Problem to solve
Your reply should hold only the lines from the one containing "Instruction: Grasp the" to the final line of the listing below, restated word for word.

Given information
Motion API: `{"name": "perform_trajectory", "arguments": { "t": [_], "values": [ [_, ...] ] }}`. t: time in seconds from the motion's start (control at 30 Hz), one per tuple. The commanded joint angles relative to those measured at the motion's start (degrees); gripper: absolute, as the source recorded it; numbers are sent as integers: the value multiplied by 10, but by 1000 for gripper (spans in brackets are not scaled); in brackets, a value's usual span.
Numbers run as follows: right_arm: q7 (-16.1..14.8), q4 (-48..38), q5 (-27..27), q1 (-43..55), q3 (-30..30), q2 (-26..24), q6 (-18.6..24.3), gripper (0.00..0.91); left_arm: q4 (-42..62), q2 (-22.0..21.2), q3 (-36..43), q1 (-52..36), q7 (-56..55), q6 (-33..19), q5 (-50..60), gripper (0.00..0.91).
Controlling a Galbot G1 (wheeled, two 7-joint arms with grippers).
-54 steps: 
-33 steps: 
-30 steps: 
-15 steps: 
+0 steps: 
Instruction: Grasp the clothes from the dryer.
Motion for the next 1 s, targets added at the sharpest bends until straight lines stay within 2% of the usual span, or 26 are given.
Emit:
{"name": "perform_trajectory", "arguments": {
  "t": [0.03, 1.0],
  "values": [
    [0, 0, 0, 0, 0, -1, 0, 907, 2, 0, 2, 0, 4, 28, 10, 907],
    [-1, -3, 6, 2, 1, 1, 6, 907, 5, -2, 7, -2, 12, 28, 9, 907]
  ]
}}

Your response
Instruction: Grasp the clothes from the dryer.
Motion for the next 1 s, targets added at the sharpest bends until straight lines stay within 2% of the usual span, or 26 are given.
Emit:
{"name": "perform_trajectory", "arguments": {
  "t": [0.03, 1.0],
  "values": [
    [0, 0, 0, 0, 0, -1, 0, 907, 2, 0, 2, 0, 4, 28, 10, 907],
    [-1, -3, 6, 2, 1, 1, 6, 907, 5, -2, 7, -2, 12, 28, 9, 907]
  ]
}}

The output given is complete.